Saved data entries:
-- -- --

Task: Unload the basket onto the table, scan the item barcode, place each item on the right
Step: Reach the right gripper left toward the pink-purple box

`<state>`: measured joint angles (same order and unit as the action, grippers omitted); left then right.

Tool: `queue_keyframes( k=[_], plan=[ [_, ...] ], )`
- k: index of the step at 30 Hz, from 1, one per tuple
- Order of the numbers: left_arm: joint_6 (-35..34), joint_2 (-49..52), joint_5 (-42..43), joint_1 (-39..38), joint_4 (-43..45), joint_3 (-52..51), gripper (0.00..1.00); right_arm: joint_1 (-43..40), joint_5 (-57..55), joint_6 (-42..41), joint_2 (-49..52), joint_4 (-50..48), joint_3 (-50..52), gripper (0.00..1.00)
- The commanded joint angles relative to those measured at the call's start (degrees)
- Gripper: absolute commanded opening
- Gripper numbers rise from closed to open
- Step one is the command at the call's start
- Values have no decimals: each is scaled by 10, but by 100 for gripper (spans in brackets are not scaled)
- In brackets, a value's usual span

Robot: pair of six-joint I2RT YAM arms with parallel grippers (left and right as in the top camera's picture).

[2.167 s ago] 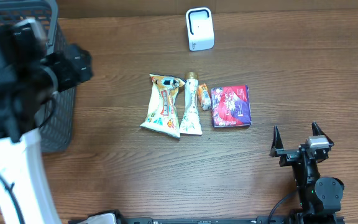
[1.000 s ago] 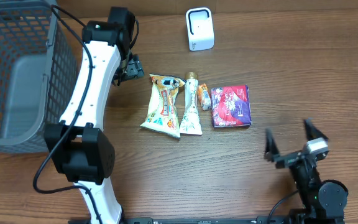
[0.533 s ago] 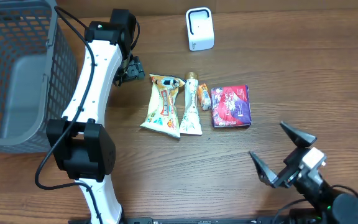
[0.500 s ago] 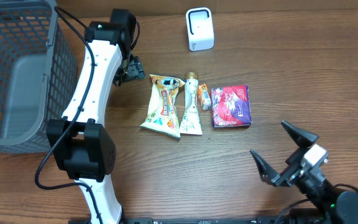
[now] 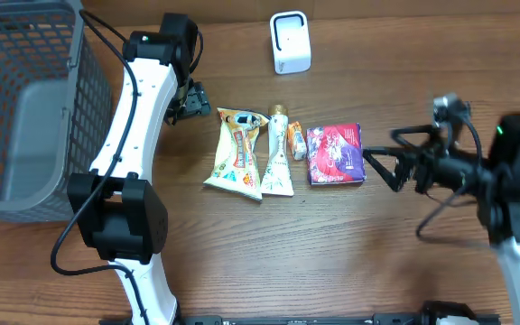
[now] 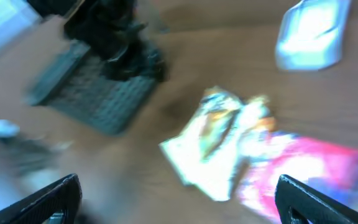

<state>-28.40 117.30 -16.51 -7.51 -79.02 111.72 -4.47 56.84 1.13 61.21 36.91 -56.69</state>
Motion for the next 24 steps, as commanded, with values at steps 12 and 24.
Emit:
queue_keyframes(
  k=[12,24],
  plan=[
    [-8,4,-1,-4,0,2,100,218,-393,-136,180,14,-19,100],
    [-8,4,-1,-4,1,2,100,402,-657,-209,184,-37,-23,93]
  ],
)
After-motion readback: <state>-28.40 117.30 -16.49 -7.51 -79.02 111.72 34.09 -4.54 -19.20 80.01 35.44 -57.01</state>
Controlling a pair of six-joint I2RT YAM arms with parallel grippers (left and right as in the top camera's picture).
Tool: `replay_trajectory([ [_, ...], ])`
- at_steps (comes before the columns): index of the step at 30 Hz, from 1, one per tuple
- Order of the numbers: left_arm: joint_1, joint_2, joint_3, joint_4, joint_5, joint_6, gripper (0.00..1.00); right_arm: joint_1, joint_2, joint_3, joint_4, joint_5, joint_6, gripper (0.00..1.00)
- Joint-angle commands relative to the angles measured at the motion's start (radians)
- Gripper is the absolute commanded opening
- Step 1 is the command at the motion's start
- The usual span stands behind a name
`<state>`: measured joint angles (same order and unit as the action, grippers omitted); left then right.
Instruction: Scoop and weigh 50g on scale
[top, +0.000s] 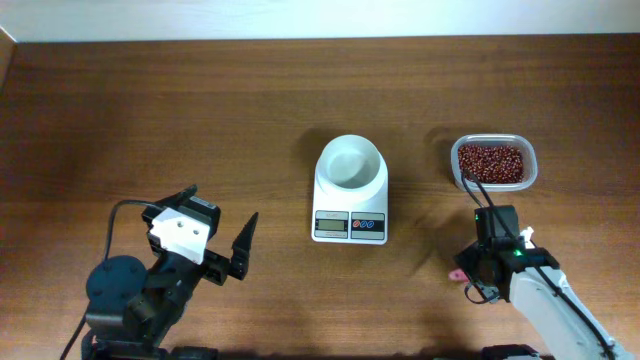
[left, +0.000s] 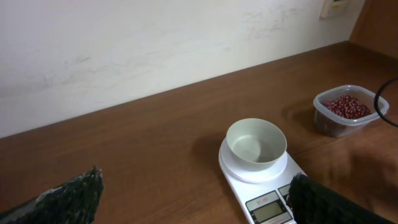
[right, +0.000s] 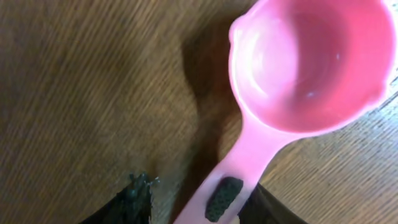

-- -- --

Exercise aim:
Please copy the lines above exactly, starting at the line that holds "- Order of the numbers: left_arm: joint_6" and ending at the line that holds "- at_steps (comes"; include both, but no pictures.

Written solution:
- Order of the numbers: left_arm: joint_6 (-35..34), joint_2 (-49..52), joint_5 (-42..43), joint_1 (-39..38), joint_4 (-43..45), joint_3 (-52..51), gripper (0.00..1.00); right_arm: joint_1 (-43..40), joint_5 (-57..55), joint_6 (-42..41), joint_2 (-49..52), joint_4 (-50..48), joint_3 (-50..52), gripper (0.00..1.00)
- The commanded joint angles relative to those measured at the call's start (degrees)
- Gripper: absolute commanded opening
- Gripper numbers rise from closed to open
- Step one is the command at the call's start
- Values have no decimals: each is scaled by 10, but by 100 for gripper (spans in brackets are not scaled)
- In brackets, a value's usual span

Robot: pair of six-joint I2RT YAM arms with parallel grippers (left and right as in the top camera's picture).

[2.167 s ago] 
[1.000 s ago] 
[0.533 s ago] 
[0.500 s ago] 
[now] 
[now] 

<state>-28.40 117.30 -16.51 -7.51 -79.02 111.72 -4.47 56.84 1.13 61.21 36.91 -56.69</state>
Motion for the next 24 steps, as commanded, with values at steps 12 and 24.
Emit:
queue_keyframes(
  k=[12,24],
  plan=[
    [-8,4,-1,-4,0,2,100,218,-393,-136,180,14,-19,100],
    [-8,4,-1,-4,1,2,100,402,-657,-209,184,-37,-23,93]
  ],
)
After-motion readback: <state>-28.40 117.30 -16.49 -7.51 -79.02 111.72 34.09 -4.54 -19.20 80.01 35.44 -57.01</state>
Controlling a pair of six-joint I2RT YAM arms with parallel grippers (left and right as in the top camera's picture).
Tool: `replay_trajectory([ [_, ...], ])`
- at_steps (comes before the columns): index of the step at 30 Hz, from 1, one per tuple

There's nothing left to add to the output.